▶ [About this task]: Each line shown below should be copied exactly.

▶ [Material provided]:
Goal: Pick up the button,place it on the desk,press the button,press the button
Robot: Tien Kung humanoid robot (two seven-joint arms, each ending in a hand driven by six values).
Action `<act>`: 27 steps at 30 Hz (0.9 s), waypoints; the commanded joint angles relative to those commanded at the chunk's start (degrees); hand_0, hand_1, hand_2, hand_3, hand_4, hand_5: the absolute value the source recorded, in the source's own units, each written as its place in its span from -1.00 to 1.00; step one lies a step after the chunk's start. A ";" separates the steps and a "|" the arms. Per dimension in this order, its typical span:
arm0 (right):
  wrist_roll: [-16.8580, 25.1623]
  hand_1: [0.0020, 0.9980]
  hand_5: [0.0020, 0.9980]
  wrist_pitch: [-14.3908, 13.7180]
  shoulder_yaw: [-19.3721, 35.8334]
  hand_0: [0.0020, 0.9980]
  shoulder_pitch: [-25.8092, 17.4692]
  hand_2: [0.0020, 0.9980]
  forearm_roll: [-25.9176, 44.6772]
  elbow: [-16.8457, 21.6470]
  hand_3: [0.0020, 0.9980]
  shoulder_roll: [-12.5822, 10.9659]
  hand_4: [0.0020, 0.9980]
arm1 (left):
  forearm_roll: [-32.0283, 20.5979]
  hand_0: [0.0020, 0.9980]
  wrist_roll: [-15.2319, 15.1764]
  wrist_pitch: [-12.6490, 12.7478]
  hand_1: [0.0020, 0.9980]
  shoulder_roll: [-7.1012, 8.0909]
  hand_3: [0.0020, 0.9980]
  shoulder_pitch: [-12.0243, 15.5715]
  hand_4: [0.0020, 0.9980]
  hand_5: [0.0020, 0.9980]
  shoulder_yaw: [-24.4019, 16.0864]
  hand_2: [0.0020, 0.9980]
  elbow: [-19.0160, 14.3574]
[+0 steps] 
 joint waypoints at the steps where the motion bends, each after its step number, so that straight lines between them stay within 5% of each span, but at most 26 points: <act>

▶ [Written reply]:
Goal: Pick up the button,place it on the desk,press the button,press the button
Robot: Tien Kung humanoid robot (two seven-joint arms, each ending in a hand driven by six values).
Action `<act>`: 27 steps at 30 Hz (0.9 s), waypoints; the commanded joint angles relative to those commanded at the chunk's start (degrees); hand_0, hand_1, hand_2, hand_3, hand_4, hand_5: the absolute value the source recorded, in the source's own units, each written as its place in its span from -1.00 to 1.00; step one lies a step after the chunk's start. A ";" separates the steps and a "|" the arms. Per dimension in this order, its typical span:
arm0 (right):
  wrist_roll: [-16.8580, 25.1623]
  hand_1: [0.0020, 0.9980]
  hand_5: [0.0020, 0.9980]
  wrist_pitch: [-14.3908, 13.7180]
  shoulder_yaw: [-19.3721, 35.8334]
  hand_0: [0.0020, 0.9980]
  shoulder_pitch: [-25.8092, 17.4692]
  hand_2: [0.0020, 0.9980]
  forearm_roll: [-25.9176, 44.6772]
  elbow: [-16.8457, 21.6470]
  hand_3: [0.0020, 0.9980]
  shoulder_roll: [-12.5822, 10.9659]
  hand_4: [0.0020, 0.9980]
arm1 (left):
  forearm_roll: [-32.0283, 20.5979]
  hand_0: [0.0020, 0.9980]
  wrist_roll: [-15.2319, 15.1764]
  wrist_pitch: [-12.6490, 12.7478]
  hand_1: [0.0020, 0.9980]
  shoulder_roll: [-7.1012, 8.0909]
  hand_3: [0.0020, 0.9980]
  shoulder_pitch: [-12.0243, 15.5715]
  hand_4: [0.0020, 0.9980]
  hand_5: [0.0020, 0.9980]
  shoulder_yaw: [-24.4019, 16.0864]
  hand_2: [0.0020, 0.9980]
  elbow: [-19.0160, 14.3574]
[+0 steps] 
 joint waypoints at the steps where the motion bends, each after its step number, so that straight lines between them stay within 5% of each span, but at most 26 points: <act>

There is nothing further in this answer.